TASK ITEM => Begin with the line that holds "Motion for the". Output it and all remaining lines of the material, verbatim, ending with the last.

THE DATA =>
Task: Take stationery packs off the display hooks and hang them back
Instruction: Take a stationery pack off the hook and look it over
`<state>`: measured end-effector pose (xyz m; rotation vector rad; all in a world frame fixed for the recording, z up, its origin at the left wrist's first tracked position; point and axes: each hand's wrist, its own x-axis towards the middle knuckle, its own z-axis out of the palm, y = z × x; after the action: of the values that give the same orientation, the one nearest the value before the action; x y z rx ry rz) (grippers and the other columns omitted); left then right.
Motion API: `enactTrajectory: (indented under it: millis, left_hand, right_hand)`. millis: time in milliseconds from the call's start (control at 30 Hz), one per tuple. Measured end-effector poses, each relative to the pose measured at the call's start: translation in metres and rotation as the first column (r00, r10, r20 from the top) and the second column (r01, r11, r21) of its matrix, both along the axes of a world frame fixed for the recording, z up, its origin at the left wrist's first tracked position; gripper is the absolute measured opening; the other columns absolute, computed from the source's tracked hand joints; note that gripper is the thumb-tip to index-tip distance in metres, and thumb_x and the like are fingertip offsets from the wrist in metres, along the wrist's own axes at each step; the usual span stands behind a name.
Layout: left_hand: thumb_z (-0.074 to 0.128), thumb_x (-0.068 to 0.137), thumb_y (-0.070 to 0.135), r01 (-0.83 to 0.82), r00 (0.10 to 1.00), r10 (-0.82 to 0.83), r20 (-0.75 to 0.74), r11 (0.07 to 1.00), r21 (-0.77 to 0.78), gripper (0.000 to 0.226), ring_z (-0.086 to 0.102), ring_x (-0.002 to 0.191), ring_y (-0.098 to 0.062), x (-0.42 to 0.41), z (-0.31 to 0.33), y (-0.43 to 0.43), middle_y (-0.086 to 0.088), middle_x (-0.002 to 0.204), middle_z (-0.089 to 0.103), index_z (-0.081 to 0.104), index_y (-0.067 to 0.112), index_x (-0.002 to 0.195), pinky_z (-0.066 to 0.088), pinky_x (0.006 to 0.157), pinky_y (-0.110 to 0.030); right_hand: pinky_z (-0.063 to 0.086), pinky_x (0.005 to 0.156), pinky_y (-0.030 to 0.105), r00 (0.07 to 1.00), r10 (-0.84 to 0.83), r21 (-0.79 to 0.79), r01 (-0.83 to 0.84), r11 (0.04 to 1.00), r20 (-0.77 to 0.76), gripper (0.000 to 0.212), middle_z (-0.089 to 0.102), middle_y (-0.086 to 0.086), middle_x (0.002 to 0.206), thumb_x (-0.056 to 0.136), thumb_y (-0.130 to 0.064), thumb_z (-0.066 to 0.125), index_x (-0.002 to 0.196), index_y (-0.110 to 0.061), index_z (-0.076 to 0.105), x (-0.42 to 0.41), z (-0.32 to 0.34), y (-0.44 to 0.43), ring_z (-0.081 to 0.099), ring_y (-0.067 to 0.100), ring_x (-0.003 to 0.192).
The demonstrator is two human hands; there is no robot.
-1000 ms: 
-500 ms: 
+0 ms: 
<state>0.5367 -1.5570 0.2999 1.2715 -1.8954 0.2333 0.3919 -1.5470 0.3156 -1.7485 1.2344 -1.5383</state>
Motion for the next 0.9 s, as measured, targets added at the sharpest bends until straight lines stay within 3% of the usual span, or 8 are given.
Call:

SOLUTION TO THIS PROBLEM =>
Motion for the next 0.9 s, as measured, targets added at the sharpest bends until straight lines stay within 3% of the usual span, or 8 are given.
Call:

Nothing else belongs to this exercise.